Nothing but a number should be given: the count of lines in the data that include the string "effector".

────────────────

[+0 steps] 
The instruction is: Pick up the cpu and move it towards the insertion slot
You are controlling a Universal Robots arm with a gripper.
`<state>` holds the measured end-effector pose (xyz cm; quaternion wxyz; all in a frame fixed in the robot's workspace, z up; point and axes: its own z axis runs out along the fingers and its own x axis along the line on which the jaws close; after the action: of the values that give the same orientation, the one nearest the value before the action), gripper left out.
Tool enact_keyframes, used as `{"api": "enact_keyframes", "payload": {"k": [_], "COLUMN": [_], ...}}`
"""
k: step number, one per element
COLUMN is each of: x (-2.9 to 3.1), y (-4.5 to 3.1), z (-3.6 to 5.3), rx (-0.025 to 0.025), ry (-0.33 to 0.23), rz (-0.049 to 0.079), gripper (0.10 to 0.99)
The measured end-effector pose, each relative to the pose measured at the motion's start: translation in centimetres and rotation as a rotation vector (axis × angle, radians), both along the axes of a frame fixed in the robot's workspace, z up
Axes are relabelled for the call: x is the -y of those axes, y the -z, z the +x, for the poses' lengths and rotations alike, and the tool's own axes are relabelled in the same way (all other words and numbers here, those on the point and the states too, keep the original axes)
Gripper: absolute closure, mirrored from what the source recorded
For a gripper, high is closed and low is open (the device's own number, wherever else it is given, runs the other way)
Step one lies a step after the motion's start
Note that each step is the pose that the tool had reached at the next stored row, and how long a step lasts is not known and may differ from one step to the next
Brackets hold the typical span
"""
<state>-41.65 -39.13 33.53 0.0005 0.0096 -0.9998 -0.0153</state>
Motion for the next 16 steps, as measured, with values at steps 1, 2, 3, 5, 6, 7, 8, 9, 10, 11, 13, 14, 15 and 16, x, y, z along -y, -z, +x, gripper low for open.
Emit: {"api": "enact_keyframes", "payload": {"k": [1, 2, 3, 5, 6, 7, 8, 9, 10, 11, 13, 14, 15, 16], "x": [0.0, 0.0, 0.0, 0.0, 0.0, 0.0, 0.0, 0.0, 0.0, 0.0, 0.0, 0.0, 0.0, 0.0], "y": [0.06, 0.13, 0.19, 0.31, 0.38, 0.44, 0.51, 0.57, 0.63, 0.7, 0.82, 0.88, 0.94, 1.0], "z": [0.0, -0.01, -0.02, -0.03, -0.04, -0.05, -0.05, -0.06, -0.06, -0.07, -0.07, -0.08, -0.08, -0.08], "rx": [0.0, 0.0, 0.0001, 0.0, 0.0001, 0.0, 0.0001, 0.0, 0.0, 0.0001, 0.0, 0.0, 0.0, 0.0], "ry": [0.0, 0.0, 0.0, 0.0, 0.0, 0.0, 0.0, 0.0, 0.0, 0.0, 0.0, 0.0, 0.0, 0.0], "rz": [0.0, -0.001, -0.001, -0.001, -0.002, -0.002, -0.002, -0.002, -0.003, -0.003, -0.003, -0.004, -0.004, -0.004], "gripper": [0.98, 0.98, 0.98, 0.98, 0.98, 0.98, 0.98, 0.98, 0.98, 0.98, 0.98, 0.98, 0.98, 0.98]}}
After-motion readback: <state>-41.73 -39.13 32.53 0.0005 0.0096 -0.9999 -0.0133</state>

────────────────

Problem solution: 2